In my earlier chapter on the Prisons and Courts Bill, I noted that the entire bill lapsed when Theresa May took her ill-fated decision to hold a general election in June 2017.
A few provisions were rescued and found their way into the Courts and Tribunals (Judiciary and Functions of Staff) Act 2018, discussed in a previous chapter. In the late spring of 2019, finding it had parliamentary time on its hands despite — or perhaps because of — the Brexit crisis, the government quietly launched the Courts and Tribunals (Online Procedure) Bill1 to reinstate a few more of the clauses that had been lost almost two years earlier.

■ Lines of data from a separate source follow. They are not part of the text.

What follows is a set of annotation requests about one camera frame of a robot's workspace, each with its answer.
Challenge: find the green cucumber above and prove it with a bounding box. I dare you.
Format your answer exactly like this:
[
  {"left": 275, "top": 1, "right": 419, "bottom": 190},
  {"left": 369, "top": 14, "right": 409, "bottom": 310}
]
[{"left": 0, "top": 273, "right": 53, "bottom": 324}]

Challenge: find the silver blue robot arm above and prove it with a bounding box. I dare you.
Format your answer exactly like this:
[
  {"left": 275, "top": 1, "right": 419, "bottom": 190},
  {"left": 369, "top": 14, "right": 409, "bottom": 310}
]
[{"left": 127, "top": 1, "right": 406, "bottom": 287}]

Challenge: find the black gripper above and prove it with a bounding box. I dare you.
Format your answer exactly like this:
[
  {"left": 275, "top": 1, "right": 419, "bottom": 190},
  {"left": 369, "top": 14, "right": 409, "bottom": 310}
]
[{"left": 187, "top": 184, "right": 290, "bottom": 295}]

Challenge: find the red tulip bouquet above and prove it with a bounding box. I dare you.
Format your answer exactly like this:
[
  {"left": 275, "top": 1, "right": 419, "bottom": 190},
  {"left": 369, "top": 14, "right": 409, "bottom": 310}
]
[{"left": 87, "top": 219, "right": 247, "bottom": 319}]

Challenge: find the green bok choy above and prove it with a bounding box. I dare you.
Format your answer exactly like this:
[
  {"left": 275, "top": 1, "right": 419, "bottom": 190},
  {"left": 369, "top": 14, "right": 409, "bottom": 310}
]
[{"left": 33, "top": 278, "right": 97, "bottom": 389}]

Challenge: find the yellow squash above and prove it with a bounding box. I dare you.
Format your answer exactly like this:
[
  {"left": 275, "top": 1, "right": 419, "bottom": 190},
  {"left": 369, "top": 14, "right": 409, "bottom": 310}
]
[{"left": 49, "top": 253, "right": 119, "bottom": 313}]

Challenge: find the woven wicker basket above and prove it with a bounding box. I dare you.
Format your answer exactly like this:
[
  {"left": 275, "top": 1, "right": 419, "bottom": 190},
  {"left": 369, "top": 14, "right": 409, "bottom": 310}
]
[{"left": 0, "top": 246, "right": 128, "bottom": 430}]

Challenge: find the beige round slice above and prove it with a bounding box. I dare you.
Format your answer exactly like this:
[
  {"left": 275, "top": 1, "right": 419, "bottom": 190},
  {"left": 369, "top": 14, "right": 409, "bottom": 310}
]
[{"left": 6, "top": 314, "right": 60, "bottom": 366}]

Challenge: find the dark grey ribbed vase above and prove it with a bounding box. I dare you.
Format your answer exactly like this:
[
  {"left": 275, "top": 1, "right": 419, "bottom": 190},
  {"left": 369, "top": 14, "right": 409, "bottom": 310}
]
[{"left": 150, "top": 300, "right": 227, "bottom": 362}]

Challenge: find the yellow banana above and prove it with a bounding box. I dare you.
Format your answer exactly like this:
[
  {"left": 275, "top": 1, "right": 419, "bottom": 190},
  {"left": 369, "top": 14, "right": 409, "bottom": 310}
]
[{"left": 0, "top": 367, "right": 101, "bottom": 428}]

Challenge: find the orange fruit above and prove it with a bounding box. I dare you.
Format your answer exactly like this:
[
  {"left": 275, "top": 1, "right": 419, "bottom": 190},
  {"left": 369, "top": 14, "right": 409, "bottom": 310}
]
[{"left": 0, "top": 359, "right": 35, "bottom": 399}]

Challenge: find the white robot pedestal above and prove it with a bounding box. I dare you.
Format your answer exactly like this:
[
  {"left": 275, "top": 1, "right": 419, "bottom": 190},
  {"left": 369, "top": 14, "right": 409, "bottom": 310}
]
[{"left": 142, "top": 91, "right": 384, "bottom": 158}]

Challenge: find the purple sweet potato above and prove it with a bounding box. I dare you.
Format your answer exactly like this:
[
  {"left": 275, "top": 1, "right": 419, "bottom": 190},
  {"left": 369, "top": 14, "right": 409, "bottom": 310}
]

The new bill would have established a new committee to make rules for online courts and tribunals. Its provisions were based on clauses 37 to 45 of the 2017 bill, though there would have been drafting improvements. A new rules committee was thought necessary to ensure “simplicity and economy in the rules”, as Sir Terence Etherton put it.2
The 2019 bill also lapsed when parliament was prorogued in October of that year. It was not included in the legislative programme announced shortly afterwards or in the second Queen’s Speech in December 2019. But nobody seemed too worried. As the Master of the Rolls explained, “rules for the Online Civil Money Claims pilots are currently being made by the Civil Procedure Rules Committee, which has ably adapted and learned how to make rules for a digital system”.
If the government could not manage to set up a new rules committee, the judges would simply make do without it.